American Apparel Customers WANT Sleazy, Sexy Ads Argues This Branding Pro

US youth fashion brand American Apparel became famous the globe over for its casual, affordable clothes and raunchy, sexually charged marketing campaigns featuring, what appeared to be, underage teen models.

B&T Magazine
Posted by B&T Magazine

Yesterday it was announced the brand had filed for voluntary bankruptcy amid plummeting sales and, supposedly, fierce competition from new global budget players such as H&M, Zara and Uniqlo that had eroded its youth credentials.


In mid-last year the company sacked controversial founder and CEO Dov Charney amid allegations of sexual harassment and a view his marketing strategy had become cheap, overtly sexual and was driving customers to the other, safer brands.

A new CEO was appointed – Paula Schneider – who set herself the task of creating less risqué clothing lines and far safer ad campaigns.

AA mesh

However, one branding consultant believes American Apparel customers revelled in the raunch and the decision to play it safe (both in marketing and range) has, ultimately, backfired.

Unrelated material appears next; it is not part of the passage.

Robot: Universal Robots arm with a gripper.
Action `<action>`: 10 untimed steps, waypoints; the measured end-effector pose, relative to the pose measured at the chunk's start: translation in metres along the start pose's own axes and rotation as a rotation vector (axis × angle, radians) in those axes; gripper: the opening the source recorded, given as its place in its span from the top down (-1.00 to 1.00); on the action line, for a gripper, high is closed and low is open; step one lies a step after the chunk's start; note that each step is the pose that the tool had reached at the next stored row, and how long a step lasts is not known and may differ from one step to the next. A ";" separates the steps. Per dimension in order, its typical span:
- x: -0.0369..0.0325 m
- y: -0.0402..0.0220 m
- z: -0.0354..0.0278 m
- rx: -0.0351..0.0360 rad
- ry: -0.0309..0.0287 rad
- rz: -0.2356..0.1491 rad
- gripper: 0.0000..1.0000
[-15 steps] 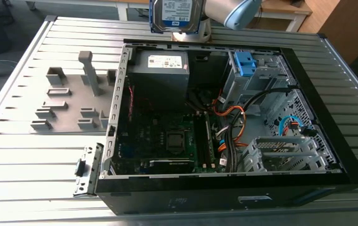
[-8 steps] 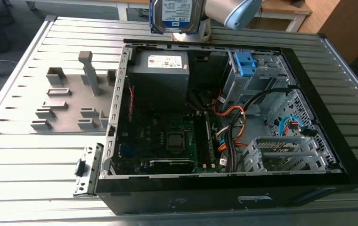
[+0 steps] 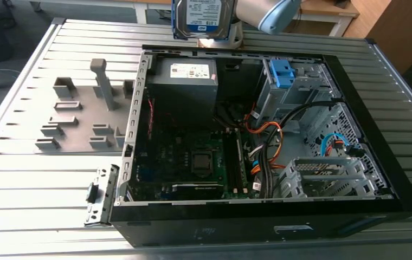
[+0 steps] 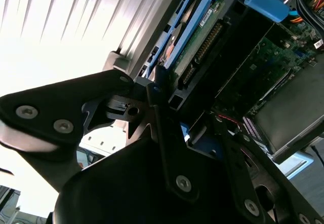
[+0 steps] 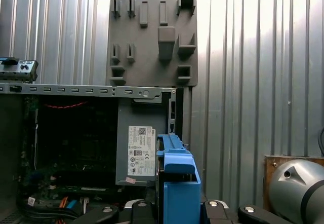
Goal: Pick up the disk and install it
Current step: 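Pick up the disk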
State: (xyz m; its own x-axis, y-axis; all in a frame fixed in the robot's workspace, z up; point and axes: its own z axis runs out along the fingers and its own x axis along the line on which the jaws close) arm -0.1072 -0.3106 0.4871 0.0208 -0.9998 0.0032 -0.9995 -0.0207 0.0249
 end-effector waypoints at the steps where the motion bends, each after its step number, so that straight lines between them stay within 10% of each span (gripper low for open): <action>1: 0.0003 0.0000 0.0000 -0.0001 0.0001 0.000 0.27; 10: 0.0038 0.0001 0.0003 0.0000 0.0000 0.000 0.27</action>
State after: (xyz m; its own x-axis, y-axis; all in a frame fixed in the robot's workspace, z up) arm -0.1072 -0.3145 0.4869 0.0208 -0.9998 0.0032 -0.9995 -0.0207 0.0249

This is the view of Neil Saunders, CEO of consulting firm Conlumino, who’s written a column in favour of the brazen and sexualised styles of its past. Writing in America’s Business Insider Saunders said: “I think the biggest error was not adjusting with the times in terms of both brand image and ranges.


“Big questions remain around both brand and product. On the former, it is still not clear what American Apparel is trying to change to. We know that the company is looking to be more ethical in its marketing, relying far less on the sexual overtones it has used in the past. However, as welcome as this may be, it does mean that a fresh viewpoint is needed in order to give the company a clear and cohesive brand image.”

Saunders also cites another controversial US brand – Abercrombie & Fitch – who bowed to complaints to curtail its controversial and risqué marketing only to see loyal customers shop elsewhere.

An article from B&T from September 2014 quoted Abercrombie & Fitch marketers as saying: “The brand, once worn as a status symbol among American teenagers and college kids, is no longer viewed as elite and prestigious — and Abercrombie is well aware of that. Earlier this year, the company removed references to “East Coast traditions and Ivy League heritage” and words like “sexy,” “idolised,” and “privileged,” from its corporate filings, and replaced them with phrases such as “confident and engaging” and “totally accessible.”